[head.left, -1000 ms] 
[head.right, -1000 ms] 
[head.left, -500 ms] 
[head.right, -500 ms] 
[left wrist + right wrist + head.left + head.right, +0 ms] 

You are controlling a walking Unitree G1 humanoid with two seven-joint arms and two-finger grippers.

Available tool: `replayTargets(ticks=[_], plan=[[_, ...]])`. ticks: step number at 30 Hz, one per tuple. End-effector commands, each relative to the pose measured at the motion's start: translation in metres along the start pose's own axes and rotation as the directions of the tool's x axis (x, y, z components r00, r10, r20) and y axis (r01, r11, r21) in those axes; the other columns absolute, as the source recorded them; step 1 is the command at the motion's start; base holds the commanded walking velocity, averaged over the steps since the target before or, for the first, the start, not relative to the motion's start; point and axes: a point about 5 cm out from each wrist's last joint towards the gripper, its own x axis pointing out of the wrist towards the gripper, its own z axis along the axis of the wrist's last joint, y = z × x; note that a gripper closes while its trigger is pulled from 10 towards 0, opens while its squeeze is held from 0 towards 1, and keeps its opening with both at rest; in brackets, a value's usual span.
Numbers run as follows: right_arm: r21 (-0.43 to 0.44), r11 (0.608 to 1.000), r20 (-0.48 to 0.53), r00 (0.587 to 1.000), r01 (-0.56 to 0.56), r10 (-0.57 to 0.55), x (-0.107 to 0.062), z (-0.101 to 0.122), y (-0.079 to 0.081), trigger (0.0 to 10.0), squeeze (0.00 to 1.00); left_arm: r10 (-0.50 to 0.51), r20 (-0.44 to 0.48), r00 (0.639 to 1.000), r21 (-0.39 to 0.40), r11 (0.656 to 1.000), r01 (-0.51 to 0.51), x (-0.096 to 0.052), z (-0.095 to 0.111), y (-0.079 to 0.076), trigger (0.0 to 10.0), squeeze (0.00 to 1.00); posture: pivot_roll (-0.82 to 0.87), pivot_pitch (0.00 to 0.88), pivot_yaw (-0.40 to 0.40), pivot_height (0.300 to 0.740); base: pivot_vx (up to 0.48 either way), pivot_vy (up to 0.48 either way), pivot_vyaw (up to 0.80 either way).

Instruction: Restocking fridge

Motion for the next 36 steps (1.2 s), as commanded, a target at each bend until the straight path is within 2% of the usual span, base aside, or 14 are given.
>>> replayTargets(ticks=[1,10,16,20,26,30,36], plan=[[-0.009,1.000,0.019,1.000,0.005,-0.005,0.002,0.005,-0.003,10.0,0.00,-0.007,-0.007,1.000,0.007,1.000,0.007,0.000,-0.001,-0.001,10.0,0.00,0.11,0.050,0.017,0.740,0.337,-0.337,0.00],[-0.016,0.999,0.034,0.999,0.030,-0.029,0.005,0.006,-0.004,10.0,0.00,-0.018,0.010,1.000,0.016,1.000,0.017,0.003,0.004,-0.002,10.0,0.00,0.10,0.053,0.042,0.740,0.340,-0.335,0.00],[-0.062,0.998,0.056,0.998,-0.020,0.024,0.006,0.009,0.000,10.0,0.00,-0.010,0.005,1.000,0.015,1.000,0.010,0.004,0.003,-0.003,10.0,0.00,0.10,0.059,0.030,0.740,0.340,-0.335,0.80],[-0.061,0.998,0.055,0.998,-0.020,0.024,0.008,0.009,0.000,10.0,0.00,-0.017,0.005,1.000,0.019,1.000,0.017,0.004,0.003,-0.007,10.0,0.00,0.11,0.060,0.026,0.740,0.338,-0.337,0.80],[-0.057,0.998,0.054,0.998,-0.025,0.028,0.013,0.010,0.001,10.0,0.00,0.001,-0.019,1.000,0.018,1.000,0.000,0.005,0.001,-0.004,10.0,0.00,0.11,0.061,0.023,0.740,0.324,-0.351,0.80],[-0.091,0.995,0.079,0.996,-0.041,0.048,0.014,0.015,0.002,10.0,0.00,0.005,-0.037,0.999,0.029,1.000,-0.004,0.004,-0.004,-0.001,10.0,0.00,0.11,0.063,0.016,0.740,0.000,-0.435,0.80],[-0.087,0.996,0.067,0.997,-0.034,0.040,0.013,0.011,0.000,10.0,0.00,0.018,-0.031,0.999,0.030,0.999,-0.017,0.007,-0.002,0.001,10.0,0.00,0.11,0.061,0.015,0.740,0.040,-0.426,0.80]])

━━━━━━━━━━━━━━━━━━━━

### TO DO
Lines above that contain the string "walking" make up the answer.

### THE ANSWER
You are controlling a walking Unitree G1 humanoid with two seven-joint arms and two-finger grippers.
Available tool: `replayTargets(ticks=[_], plan=[[_, ...]])`. ticks: step number at 30 Hz, one per tuple. End-effector commands, each relative to the pose measured at the motion's start: translation in metres along the start pose's own axes and rotation as the directions of the tool's x axis (x, y, z components r00, r10, r20) and y axis (r01, r11, r21) in those axes; the other columns absolute, as the source recorded them; step 1 is the command at the motion's start; base holds the commanded walking velocity, averaged over the steps since the target before or, for the first, the start, not relative to the motion's start; point and axes: a point about 5 cm out from each wrist's last joint towards the gripper, its own x axis pointing out of the wrist towards the gripper, its own z axis along the axis of the wrist's last joint, y = z × x; note that a gripper closes while its trigger is pulled from 10 towards 0, opens while its squeeze is held from 0 towards 1, and keeps its opening with both at rest; in brackets, a value's usual span.

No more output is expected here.